This article is part of a series of articles on Azure API Management and Generative AI. We believe that adding Azure API Management to your AI projects can help you scale your AI models, make them more secure and easier to manage.

We previously covered the hidden risks of AI APIs in today's AI-driven technological landscape. In this article, we dive deeper into one of the supported Gen AI policies in API Management, which allows your applications to change the effective Gen AI backend based on unexpected and specified events.

In Azure API Management, you can set up your different LLMs as backends and define structures to route requests to prioritized backends and add automatic circuit breaker rules to protect backends from too many requests.

Under normal conditions, if your Azure OpenAI service fails, users of your application will continue to receive error messages, an experience that will persist until the backend issue is resolved and becomes ready to serve requests again.

Backend unavailable

Similarly, managing multiple Azure OpenAI resources can be cumbersome, as manual URL changes are required in your API settings to switch between backend entities. This approach lacks efficiency and does not account for dynamic user conditions, preventing seamless switching to the optimal backend services for enhanced performance and reliability.

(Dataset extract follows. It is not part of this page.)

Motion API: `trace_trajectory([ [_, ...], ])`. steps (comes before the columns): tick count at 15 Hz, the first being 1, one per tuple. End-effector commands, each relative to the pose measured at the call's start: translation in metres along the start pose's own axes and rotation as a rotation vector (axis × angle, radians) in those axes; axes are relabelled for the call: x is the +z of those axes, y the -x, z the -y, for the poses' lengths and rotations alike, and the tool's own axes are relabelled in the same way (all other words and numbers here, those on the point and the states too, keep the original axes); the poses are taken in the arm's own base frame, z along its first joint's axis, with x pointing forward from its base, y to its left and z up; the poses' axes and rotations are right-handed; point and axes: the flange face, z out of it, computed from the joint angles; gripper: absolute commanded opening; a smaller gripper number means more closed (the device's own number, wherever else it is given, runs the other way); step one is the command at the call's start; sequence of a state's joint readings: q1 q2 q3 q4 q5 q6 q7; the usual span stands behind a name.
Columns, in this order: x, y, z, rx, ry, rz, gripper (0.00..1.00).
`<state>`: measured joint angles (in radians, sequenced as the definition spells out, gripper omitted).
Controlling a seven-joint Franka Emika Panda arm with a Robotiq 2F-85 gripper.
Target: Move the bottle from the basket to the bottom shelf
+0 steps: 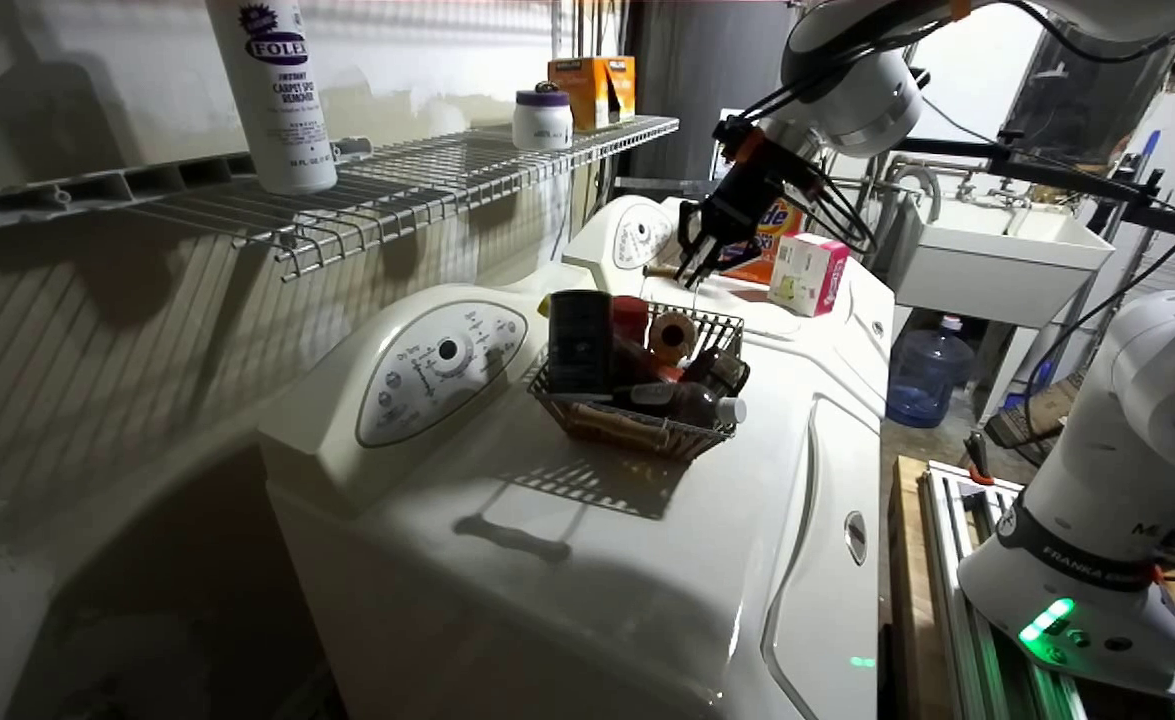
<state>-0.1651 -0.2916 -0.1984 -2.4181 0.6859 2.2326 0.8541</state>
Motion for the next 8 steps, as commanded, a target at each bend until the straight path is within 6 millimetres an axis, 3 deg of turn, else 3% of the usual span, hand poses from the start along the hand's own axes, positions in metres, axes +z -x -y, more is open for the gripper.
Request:
trace_trajectory([
  [1,0.016,0.022,0.004,-0.079,0.052,-0.019,0.48],
  [8,0.052,0.044,0.002,-0.222,0.201,-0.146,0.97],
])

How load balancing will work

First configure your Azure OpenAI resources as referenceable backends, defining the base-url and assign a backend-id. As an example, let's assume we have three different Azure OpenAI resources as follows:

OpenAI resource definitions for round-robin

To set up load balancing across the backends, you can either use one of supported approaches/ strategies or a combination of two to ensure optimal use of your Azure OpenAI resources.

1. Round Robin 

As the name suggests, API Management will evenly distribute requests to the available backends in the pool.

Round robin graph

2. Priority-based

For this approach, you organize multiple backends into priority groups, and API Management will follow and assign requests to these backends in order of priority. Back to our example, we are going to assign openai1 the top priority (priority 1), assign openai2 to priority 2 and add openai3 with priority 3

Priority assigned

This will mean that requests will be forwarded to openai1 (priority 1), but if the service is unreachable, the calls will reroute to hit openai2 defined in the next priority group and so on.

priority-based graph

3. Weighted

Here, you assign weights to your backends, and requests will be distributed based on these relative weights.

Weights assigned

For our example above, we want to be even more specific by saying that while all requests default to openai1, in the event of its failure, we now want requests to be equally distributed to our priority 2 backends (specified by the 50/50 weight allocation)

Weighted graph

Now, configure your circuit breaker rules

The next step is to define rules to that listen to the events in your API, and trip when specified conditions are met. Let's look at the example below to learn more about how this works.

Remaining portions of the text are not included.